I had a conversation with a business owner this week who made mention of working with a large marketing agency. To paraphrase his comical takeaway, he said, “after taking an entire month, a conference room of 20 people were proud to say they finally decided on a font!”
Let’s unpack this.
To begin, I would like to say that there are certain scenarios that justify the economy of scale benefits that often come with a large agency. So, rather than taking jabs at the big guys—as I operate a boutique agency myself—I’m going to focus on the advantage of working with a smaller outfit.
You’ll be able to easily connect the dots and determine what’s best for your company.
To start, let’s discuss access to the top talent.
Access to the Top Talent
In bigger agencies, it’s likely you’re far from their largest or most important client. As such, you will be assigned a series of contacts who will be your proxy to the talent behind your campaigns. While that may work out just fine, you will have to ask yourself if that’s a workflow that you’re comfortable with.
By contrast, boutique agencies—who may also assign project managers—usually have fewer layers between you and the talent, allowing you to more efficiently communicate your vision and direction.
For many small business owners, this closer interaction is usually preferred.
In some small agencies, the executives or the owners of the company are the talent behind your campaign. With this vested interest in your success, you will often find a stronger passion for your project and a more personalized experience as these folks have the strongest understanding of your value to their firm.
Overhead. It trickles down.
You run a business, so you understand the costs of overhead. Whether it’s office space, utilities, or the elaborate espresso machine, there are expenses that need to be satisfied each month. There’s no secret, the higher the expense sum, the more for the clients to subsidize.
We all have these expenses. They eat at our bottom line and require constant cash flow.
Looking at two businesses, one large and one small. And assuming both are run well and efficiently, of course, the larger of the two likely has more expense to carry.
Now, I don’t want to make the blanket assumption that the larger agency has more bloat and, therefore, it will cost you more. Instead, I want to highlight the fact that within a larger agency, your project will only receive the focus of a select few. There are few, if any, projects that truly require the brainpower of an entire large agency. That would be poor business practice for the agency and, frankly, overkill for your needs.
As I stated at the beginning, I’m trying to avoid taking jabs at larger organizations. The truth is, they probably grew to their size because they were getting more right than they got wrong.
And, this conversation isn’t about what’s better and what’s worse but, rather, what’s best for you.
If your project requires only a fraction of their personnel, make sure you’re not covering more than your fair share of their overhead.

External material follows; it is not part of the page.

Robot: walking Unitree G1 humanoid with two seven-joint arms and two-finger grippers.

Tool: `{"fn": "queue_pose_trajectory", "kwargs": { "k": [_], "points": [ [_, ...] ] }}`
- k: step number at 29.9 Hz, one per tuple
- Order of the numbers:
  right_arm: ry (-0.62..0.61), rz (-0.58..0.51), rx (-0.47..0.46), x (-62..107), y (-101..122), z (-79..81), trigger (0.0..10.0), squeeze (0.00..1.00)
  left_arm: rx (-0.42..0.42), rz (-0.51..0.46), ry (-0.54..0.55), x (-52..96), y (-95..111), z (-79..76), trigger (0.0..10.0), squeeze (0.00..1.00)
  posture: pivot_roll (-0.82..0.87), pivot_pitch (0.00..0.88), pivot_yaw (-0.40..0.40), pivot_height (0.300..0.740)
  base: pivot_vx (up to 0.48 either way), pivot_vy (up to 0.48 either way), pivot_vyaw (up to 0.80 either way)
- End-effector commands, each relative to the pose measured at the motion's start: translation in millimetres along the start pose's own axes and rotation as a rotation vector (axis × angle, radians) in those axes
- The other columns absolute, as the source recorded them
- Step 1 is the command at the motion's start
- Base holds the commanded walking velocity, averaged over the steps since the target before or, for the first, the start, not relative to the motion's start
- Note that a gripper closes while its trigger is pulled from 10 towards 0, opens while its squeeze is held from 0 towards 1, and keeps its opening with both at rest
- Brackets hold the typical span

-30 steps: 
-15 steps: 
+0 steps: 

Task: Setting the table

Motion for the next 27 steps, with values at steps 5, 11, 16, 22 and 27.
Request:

And, to be fair, when you’re working with a boutique agency, ask the necessary questions to assess how lean and mean their business is run. Just because they’re small, doesn’t mean they are run efficiently.
Cutting Through the Red Tape
Speaking of lean and mean, a key advantage of a smaller agency is its ability to be nimble. When a campaign needs to pivot, the boutiques can usually execute quickly. There are simply fewer layers between the decision-makers and the boots on the ground. When you’re trying to get your marketing up and running quickly, you’ll find this to be quite an advantage.
This also helps when it comes to cutting-edge technologies and techniques. Many agencies will use a lot of the same marketing tactics they’re proposing for you themselves. Which is terrific as they’re demonstrating a willingness to put their money where their mouth is.
While this logic prevails among the smallest and the largest agencies, the boutiques typically have an intimate understanding of these tactics throughout the organization. This allows you to receive some great ideas from most of the people you will interact with and not just when you meet with a topic expert.
If you’re a hands-on business owner, one who will personally interface with the marketing agency, you will appreciate this perk. Of course, if you have an in-house marketing team to work with the agency, you will also appreciate the knowledge share potential for your staff.
Now, this last point I would like to share with you is admittedly anecdotal. Meaning, I did not research any data behind this but, rather, am speaking from personal experience.
And, this last point, is talent turnover.
In the nearly 25-years I have been in this space, I have noticed many of my large agency friends and acquaintances switch companies rather often. Many of the large vendors I have worked with have also experienced frequent turnover.
This sometimes leaves you starting a project with one group of people and finishing with another. Which, of course, can bring a series of pain points, personality incompatibilities, and overall inefficiency for your project.
While career path changes are inevitable, I have witnessed far fewer among the smaller creative houses.
In my opinion, when you find a good fit somewhere and what you do has a positive impact on an organization, you typically stay put. It’s often easier to make your imprint on a business when you can become a big fish in a small pond than a guppy floundering in the ocean. Floundering…pun intended.
All kidding aside, again, it’s simply been my personal experience that those I know in the smaller agencies had longer tenures there.
So, for you, as a business owner, this allows you to develop a true partnership with these talents over time rather than being just another [potentially anonymous] customer.
In summary, agencies large and small each bring a series of pros and cons. Which is preferred will be dictated by what’s best for your business. So, ask yourself if you truly need the scale of a large organization or would you benefit from the more intimate attention you’ll receive from a boutique agency.